The AI-based CAD was able to improve the ability of physicians to detect nodules of lung cancer in chest radiographs. The use of a CAD model can indicate regions physicians may have overlooked during their initial assessment.

Peer Review reports

Background

Chest radiography is one of the most basic imaging tests in medicine and is the most common examination in routine clinical work such as screening for chest disease, diagnostic workup, and observation. One of the features physicians look for in these chest radiographs is nodules—an indicator of lung cancer, which has the highest mortality rate in the world [1]. In practice, low-dose CT is recommended [2] for lung cancer screening for at-risk individuals rather than chest radiography despite a false-positive rate of approximately 27% [2, 3]. Several studies concluded that low-dose CT was superior to radiographs which had a sensitivity of 36–84% [4,5,6,7], varying widely according to tumour size, study population, and reader performance. Other studies showed that 19–26% of lung cancers visible on chest radiographs were actually missed at the time of initial reading [6, 8]. However, chest radiography remains the primary diagnostic imaging test for chest conditions because of its advantages over chest CT, including ease of access, lower cost, and lower radiation exposure. Notably, the higher number of chest radiographs per capita than chest CT indicates that chest radiography has more opportunities to detect lung abnormalities in individuals who are not considered at risk, leading to a diagnostic chest CT.
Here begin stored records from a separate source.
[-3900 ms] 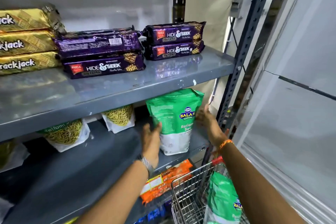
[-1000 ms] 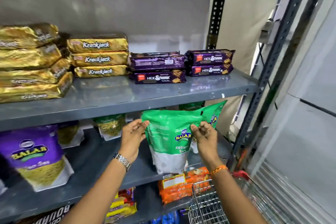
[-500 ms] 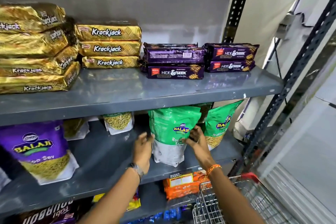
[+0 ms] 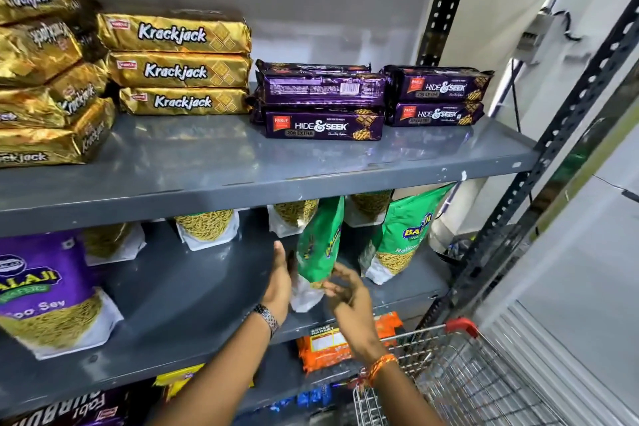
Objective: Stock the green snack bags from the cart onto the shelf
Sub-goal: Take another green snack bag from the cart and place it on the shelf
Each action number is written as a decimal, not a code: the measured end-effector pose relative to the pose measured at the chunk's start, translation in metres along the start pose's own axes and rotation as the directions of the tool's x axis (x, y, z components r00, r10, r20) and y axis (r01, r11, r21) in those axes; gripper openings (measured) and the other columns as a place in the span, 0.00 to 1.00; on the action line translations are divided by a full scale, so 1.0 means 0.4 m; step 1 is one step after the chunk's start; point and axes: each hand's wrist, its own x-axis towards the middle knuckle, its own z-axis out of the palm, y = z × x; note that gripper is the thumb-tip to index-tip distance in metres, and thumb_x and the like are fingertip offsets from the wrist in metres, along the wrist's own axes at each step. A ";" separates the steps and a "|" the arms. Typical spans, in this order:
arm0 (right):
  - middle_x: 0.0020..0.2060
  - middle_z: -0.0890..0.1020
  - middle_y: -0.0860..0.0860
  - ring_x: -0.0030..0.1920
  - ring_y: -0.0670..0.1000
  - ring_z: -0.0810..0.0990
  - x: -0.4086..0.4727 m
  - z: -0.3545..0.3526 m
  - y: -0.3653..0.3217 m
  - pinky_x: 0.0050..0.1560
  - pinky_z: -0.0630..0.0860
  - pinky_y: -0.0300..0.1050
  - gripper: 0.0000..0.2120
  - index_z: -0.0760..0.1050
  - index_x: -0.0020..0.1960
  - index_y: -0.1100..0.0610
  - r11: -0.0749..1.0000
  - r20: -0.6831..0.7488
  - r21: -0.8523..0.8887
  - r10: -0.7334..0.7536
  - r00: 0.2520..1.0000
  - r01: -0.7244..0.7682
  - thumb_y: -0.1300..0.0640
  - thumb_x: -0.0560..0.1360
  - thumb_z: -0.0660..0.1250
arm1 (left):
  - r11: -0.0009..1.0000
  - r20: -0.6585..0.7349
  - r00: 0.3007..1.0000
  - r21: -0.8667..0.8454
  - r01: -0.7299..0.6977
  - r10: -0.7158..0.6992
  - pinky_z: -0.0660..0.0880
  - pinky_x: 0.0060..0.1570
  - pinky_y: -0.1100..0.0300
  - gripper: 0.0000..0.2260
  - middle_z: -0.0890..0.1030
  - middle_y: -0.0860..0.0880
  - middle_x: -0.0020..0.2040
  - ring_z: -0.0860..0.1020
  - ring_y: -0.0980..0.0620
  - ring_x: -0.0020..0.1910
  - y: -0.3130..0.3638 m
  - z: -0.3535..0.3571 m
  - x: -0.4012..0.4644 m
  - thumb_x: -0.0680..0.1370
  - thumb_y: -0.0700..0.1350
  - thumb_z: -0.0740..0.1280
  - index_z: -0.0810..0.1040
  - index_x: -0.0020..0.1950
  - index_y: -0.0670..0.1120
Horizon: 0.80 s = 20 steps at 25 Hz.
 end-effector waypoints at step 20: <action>0.49 0.78 0.61 0.44 0.54 0.79 -0.393 -0.769 0.433 0.41 0.78 0.37 0.30 0.73 0.56 0.74 0.886 -0.411 0.028 0.432 0.803 -0.462 0.60 0.58 0.72 | 0.883 -0.022 0.928 0.302 0.360 -0.371 0.73 0.46 0.58 0.13 0.80 0.43 0.51 0.78 0.46 0.46 -0.681 0.230 -0.265 0.72 0.54 0.67 0.79 0.51 0.47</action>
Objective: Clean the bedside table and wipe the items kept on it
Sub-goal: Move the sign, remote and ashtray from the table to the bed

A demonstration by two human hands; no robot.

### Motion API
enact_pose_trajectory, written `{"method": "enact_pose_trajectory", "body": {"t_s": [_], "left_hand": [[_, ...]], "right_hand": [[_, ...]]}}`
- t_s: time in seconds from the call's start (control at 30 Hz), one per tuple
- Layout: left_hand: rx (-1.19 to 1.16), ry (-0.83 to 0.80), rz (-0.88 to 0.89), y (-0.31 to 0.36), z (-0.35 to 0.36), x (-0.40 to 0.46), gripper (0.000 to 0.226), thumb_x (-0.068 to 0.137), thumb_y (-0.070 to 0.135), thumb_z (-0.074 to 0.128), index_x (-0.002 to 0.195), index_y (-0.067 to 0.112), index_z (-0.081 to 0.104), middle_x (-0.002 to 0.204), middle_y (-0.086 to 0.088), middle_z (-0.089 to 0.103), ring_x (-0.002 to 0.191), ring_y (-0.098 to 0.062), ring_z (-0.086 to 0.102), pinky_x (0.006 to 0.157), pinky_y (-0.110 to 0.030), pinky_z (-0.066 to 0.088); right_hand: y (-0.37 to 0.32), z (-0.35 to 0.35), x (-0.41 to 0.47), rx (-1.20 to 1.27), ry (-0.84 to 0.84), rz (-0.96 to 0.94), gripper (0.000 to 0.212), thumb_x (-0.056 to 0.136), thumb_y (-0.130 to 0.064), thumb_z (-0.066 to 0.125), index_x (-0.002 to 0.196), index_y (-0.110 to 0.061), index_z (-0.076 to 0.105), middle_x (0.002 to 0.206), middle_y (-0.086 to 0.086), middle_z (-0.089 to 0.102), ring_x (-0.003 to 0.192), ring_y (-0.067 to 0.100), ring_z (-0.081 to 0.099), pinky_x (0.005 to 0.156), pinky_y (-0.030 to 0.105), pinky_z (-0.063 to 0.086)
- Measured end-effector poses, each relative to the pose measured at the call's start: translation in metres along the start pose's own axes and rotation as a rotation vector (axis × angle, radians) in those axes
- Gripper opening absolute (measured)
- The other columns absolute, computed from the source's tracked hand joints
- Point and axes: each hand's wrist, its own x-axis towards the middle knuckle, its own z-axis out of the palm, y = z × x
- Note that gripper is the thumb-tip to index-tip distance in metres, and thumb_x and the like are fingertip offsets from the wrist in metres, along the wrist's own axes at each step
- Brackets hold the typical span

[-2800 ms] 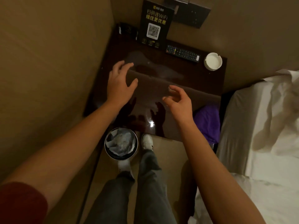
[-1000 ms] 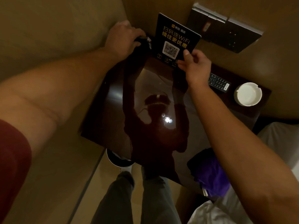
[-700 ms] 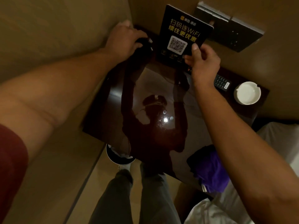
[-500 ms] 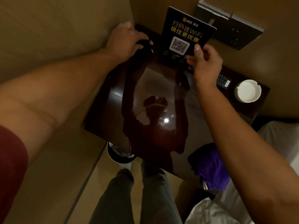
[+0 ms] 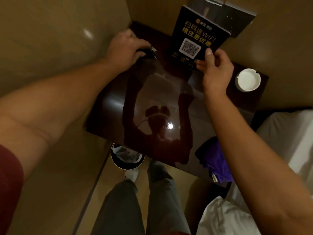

Since the first computer-assisted detection (CAD) technique for chest radiography was reported in 1988 [9], there have been various developments designed to improve physicians’ performance [10,11,12,13,14]. Recently, the application of deep learning (DL), a field of artificial intelligence (AI) [13, 15], has led to dramatic, state-of-the-art improvements in visual object recognition and detection. Automated feature extraction, a critical component of DL, has great potential for application in the medical field [16], especially in radiology [17]. CADs using DL have routinely surpassed the performance of traditional methods. There were two studies which showed that a DL-based CAD may increase physicians’ sensitivity for lung cancer detection from chest radiography [18, 19]. However, these studies only compared the performance of radiologists. The American College of Radiology recommends that radiologists report on all diagnostic imaging [20], but there is a significant shortage of radiologists [21, 22]. In their absence, general physicians must interpret radiographs themselves. Patient safety can be improved either by improving the diagnostic accuracy of these physicians or by implementing systems that ensure that initial misinterpretations are corrected before they adversely affect patient care [23]. There are multiple causes of error in interpretating radiographs, but the most common one is recognition error. In other words, it refers to the inability to recognize an anomaly. Moreover, lung cancer was cited as the sixth most common cause for medicolegal action against physicians. The majority of the actions regarding missed lung cancer involved chest radiographs (90%) [24]. Thus, reading chest radiographs is important for general physicians, however there were no studies evaluating if an AI-based CAD could support not only radiologists, but also general physicians.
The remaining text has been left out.